Before that, he was a journalist with the ABC (Australia’s national broadcaster) and Sydney’s Daily Telegraph.

He’s written scripts for over 50 shows including Blue Heelers, Water Rats, The Flying Doctors, A Country Practice, and The Sullivans.

In a book published in 1985, he explained how a few years earlier he’d had an experience which—against all his inclinations—made him think that Jesus really might be God in the flesh. He writes…

I didn’t need any of this. I had it made. People were paying me obscene amounts of money for entertaining them. I kept winning little statuettes at industry award nights ... I didn’t need any of this “God stuff”.

But I’d been trained as a reporter and I had always checked my facts, except on this particular question.

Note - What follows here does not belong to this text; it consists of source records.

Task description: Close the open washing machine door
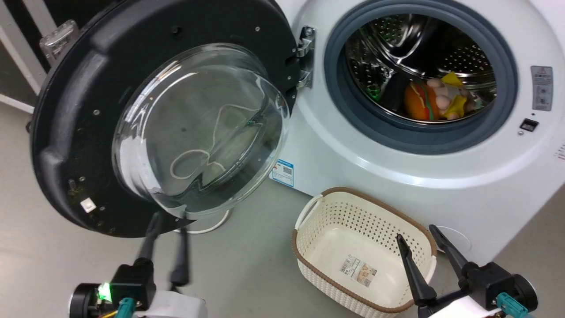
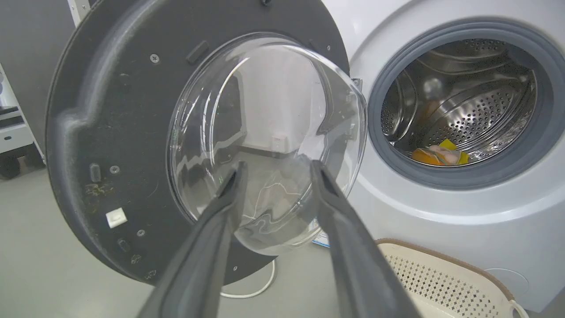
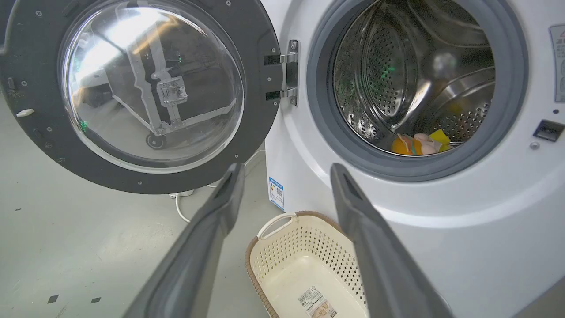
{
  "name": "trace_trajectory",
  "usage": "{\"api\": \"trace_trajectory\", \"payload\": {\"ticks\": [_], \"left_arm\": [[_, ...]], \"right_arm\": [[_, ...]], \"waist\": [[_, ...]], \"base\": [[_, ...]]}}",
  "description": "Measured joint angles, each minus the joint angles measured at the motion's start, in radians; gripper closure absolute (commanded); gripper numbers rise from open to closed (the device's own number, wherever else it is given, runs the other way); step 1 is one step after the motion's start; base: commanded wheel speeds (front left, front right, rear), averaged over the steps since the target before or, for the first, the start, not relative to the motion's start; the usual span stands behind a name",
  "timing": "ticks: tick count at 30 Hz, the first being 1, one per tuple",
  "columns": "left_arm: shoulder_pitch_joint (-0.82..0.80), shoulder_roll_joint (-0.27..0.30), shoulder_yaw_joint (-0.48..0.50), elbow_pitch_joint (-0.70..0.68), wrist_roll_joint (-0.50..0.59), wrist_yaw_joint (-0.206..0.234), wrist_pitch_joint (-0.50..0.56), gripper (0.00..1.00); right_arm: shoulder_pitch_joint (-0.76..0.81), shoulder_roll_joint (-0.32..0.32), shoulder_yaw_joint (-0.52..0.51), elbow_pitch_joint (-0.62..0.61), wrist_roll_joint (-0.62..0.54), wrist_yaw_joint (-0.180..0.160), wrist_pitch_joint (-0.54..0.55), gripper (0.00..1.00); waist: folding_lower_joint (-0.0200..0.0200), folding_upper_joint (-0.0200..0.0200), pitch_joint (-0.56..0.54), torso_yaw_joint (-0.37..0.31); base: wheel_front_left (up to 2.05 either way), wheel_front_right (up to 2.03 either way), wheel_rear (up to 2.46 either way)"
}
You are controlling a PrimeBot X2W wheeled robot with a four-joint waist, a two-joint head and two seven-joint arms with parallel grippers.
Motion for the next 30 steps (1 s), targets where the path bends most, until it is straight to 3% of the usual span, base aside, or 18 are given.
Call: {"api": "trace_trajectory", "payload": {"ticks": [9, 16, 20, 24, 28, 29, 30], "left_arm": [[-0.069, 0.034, 0.08, -0.095, -0.068, -0.057, -0.02, 1.0], [-0.267, 0.14, 0.262, -0.068, -0.245, -0.092, 0.0, 1.0], [-0.41, 0.213, 0.386, 0.047, -0.394, -0.089, 0.097, 1.0], [-0.522, 0.275, 0.484, 0.203, -0.54, -0.053, 0.23, 1.0], [-0.576, 0.331, 0.536, 0.353, -0.668, -0.034, 0.418, 1.0], [-0.591, 0.323, 0.578, 0.405, -0.779, -0.026, 0.525, 1.0], [-0.591, 0.323, 0.578, 0.405, -0.779, -0.026, 0.525, 1.0]], "right_arm": [[0.026, 0.0, -0.022, -0.016, 0.0, 0.0, -0.02, 0.0], [0.036, 0.0, -0.027, -0.042, -0.019, 0.0, -0.026, 0.0], [0.033, -0.004, -0.027, -0.053, -0.019, 0.0, -0.029, 0.0], [0.028, -0.011, -0.026, -0.059, -0.018, 0.0, -0.038, 0.0], [0.023, -0.016, -0.023, -0.059, -0.016, 0.0, -0.047, 0.0], [0.023, -0.017, -0.024, -0.058, -0.012, 0.0, -0.051, 0.0], [0.023, -0.017, -0.024, -0.058, -0.012, 0.0, -0.051, 0.0]], "waist": [[0.0, 0.0, 0.02, 0.036], [0.0001, 0.0, 0.073, 0.035], [0.0001, 0.0, 0.108, 0.02], [0.0001, 0.0, 0.137, 0.003], [0.0001, -0.0001, 0.156, -0.013], [0.0001, 0.0, 0.163, -0.017], [0.0001, 0.0, 0.163, -0.017]], "base": [[0.0, 0.0, 0.0], [0.0, 0.0, 0.0], [0.0, 0.0, 0.0], [0.0, 0.0, 0.0], [0.0, 0.0, 0.0], [0.0, 0.0, 0.0], [0.0, 0.0, 0.0]]}}
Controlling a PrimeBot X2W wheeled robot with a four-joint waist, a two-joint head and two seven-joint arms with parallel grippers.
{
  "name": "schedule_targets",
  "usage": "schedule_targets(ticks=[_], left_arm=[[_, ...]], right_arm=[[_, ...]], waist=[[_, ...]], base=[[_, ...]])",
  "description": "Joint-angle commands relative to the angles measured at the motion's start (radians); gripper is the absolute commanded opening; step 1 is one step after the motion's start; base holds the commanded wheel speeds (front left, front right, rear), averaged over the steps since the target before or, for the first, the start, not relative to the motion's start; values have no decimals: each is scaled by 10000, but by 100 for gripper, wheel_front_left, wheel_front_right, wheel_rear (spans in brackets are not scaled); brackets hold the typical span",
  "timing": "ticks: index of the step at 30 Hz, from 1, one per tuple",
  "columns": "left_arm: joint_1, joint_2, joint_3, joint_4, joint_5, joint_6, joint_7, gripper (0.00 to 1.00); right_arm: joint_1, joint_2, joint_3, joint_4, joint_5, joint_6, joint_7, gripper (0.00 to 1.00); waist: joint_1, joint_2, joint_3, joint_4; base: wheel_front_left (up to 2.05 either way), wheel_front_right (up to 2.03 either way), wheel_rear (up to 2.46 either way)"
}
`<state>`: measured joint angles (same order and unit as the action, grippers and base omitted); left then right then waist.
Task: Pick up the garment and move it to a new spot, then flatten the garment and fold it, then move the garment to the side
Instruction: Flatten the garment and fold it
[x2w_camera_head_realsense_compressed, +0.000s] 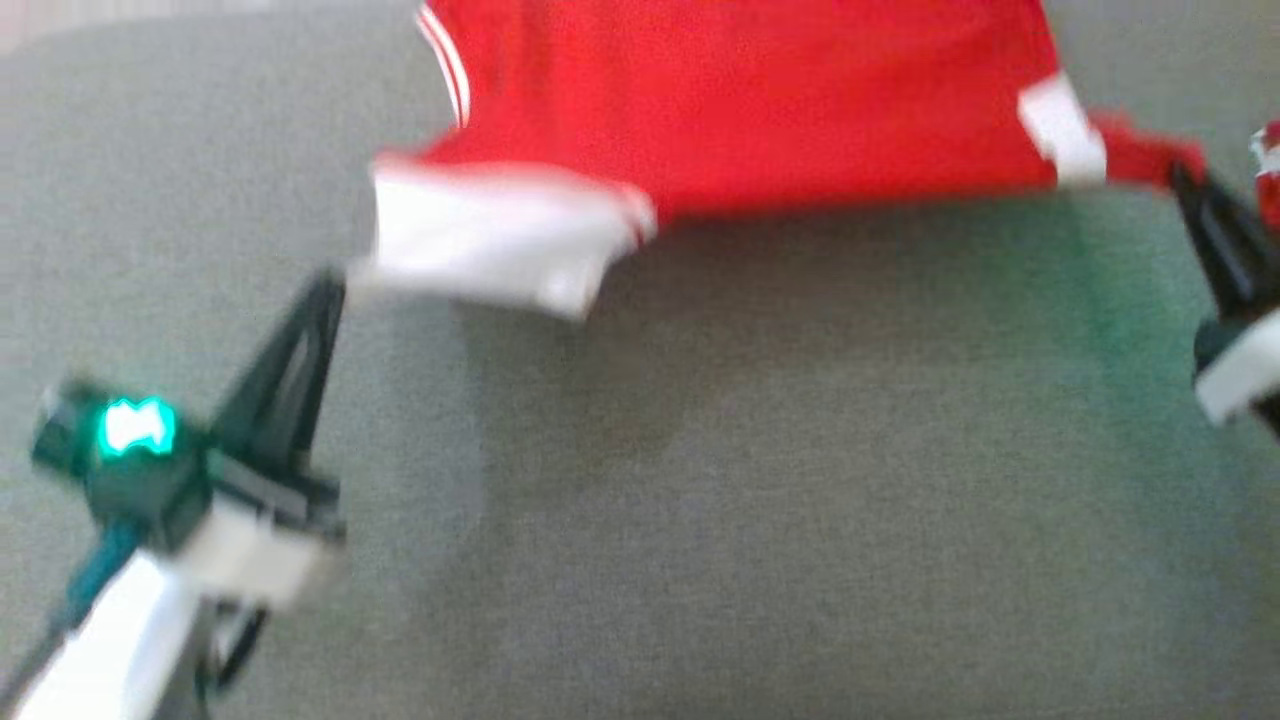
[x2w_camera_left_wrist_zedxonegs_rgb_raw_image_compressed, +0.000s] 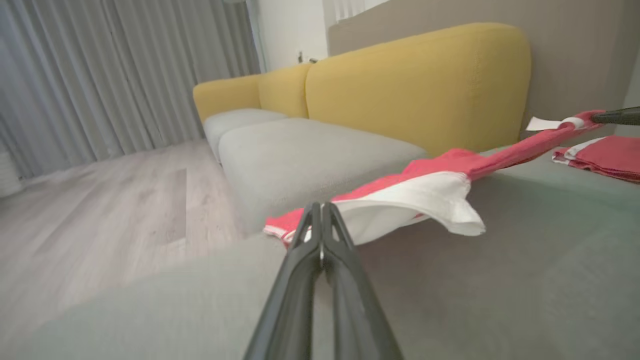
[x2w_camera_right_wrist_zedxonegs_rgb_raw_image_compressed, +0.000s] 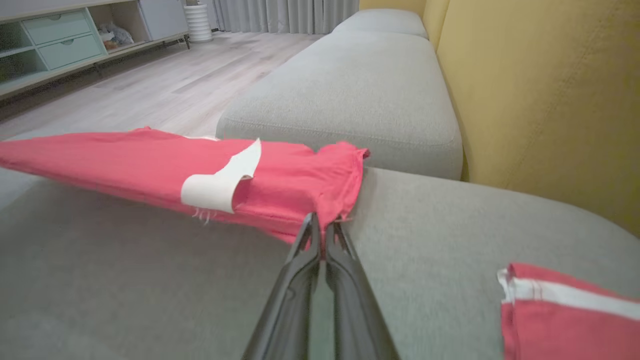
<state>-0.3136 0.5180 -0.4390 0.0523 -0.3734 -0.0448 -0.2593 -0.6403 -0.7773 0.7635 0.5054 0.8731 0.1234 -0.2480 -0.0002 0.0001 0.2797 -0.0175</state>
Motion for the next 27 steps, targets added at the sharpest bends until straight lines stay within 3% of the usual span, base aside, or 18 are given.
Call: schedule_targets(ticks=[1, 8, 13, 20, 27], left_arm=[[323, 496, 614, -541, -169, 174, -24, 0], [3533, 770, 324, -2279, -750, 736, 427, 0], [4293, 1172, 295, -3366, -1040, 748, 903, 0], [2941, 1148, 269, -3310, -938, 452, 1313, 0], [75, 505, 96, -1544, -895, -194, 1557, 0]], right_arm=[[710, -542, -244, -303, 49, 73, -129, 0], [3955, -868, -2008, -1514, -175, 73, -135, 0], [5626, -804, -3193, -2460, -471, 73, -136, 0], [5493, -259, -3672, -2996, -594, 73, 832, 0], [3732, 217, -3457, -2625, -820, 73, 1674, 0]], waist=[[2, -1, -421, 21], [2, -1, -1011, 282], [2, -1, -1030, 375], [2, -1, -583, 211], [2, -1, 288, 53]], base=[[0, 0, 0], [0, 0, 0], [0, 0, 0], [0, 0, 0], [0, 0, 0]])
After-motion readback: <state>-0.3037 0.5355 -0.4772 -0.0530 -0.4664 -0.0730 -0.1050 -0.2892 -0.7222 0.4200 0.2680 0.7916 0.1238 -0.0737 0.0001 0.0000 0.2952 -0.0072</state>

So I went to the original documents—to their English translations—to check out this crazy idea that had been planted in my head without wanting it.

In the twenty years prior to this happening I’d written a lot of words myself. I’d worn out two typewriters, written three novels, four or five stage plays, I’d worked as a reporter, a current affairs interviewer and documentary writer for ten years, and for the immediately preceding seven years had written television drama for a living. I knew documentary, I knew reporting, and—and this is important—I knew the sort of fiction which is carefully engineered to seem like real life. That’s what most television drama is. Certain Woman, The Sullivans, and other series like those aim for the appearance of reality, of naturalness.

Fiction and reporting have different tastes. Fiction is shaped toward an end; reporting has loose edges, loose ends, bits trailing off into past and present and future. So I went to the Gospels to check my facts. In the house we happened to have a Gideon Bible I had stolen from a motel in Brisbane. I started to read the Gospels, and I found to my horror that I was reading documentary, reading reporting, reading history.

... I read the Gospels probably with half an eye to disproving this new belief—I wanted to get back to normal as I would have called it. And I couldn’t. The documents rang true to the odd assortment of skills and talents I’d somehow acquired over the years.

They still ring true. I have read much more since. And I’ve found the scholarship and wisdom of other men that indeed these documents are what they told me they were. They’re very good historical documents indeed; better than anything else we’ve got from the ancient world.